Anxiety and depression were measured by the Beck Anxiety Inventory (BAI)26 and by the Beck Depression Inventory (BDI)27, respectively.
Orienting Response
To measure the orienting response, the classic method of Venables and Christie28 was implemented in a modified version. An in-house made instrument was used that was linked to a HP workstation. Silver/silver chloride electrodes were placed on the index and middle fingers of the dominant hand of the participants. The duration of baseline recording without any stimulus was 5 minutes. After the baseline recording, the stimulus presentation began. Stimuli were 10 consecutive tones presented binaurally through headphones (80 dB, 800 Hz). The interstimulus interval varied between 40 and 80 seconds. The skin conductance response was recorded during the baseline period and during the orienting response to the tones.
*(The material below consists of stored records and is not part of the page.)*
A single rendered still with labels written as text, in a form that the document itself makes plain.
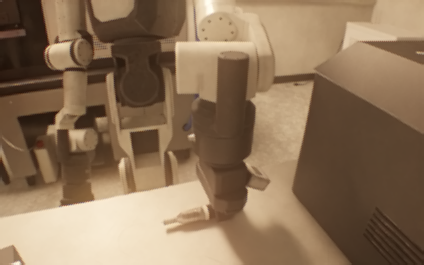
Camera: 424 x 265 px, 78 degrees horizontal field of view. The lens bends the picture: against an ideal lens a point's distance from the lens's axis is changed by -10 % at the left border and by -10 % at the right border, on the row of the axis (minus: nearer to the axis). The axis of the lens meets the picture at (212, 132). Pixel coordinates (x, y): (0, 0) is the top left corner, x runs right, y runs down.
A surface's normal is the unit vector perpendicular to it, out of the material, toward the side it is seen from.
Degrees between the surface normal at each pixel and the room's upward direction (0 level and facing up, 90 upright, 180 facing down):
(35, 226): 0
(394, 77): 57
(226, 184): 90
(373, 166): 90
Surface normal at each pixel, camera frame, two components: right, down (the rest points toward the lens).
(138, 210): 0.02, -0.86
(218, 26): 0.08, 0.82
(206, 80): 0.10, 0.51
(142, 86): 0.26, 0.16
The orienting response was measured in a latency window of 0–5 seconds after stimulus offset. The amplitude threshold was 0.05 μS. Nonrespondents were excluded from the experiment (12 volunteers not included in the sample description).
To define individuals with weak and strong adaptation, the habituation index was calculated for each participant. To obtain the index, the orienting response amplitude of the third trial was subtracted from the amplitude of the first trial, given that habituation is the most pronounced during the first 3 trials.6 Positive values of the index indicate normal (strong) habituation, whereas 0 or negative values indicate weak habituation.2 Participants with positive values were included in the strong habituation group, and participants with a negative or 0 value were included in the weak habituation group. The habituation index was rounded to 2 decimal places. For example, a habituation index of 0.03 would have been rounded to 0 and included in the low habituation group2.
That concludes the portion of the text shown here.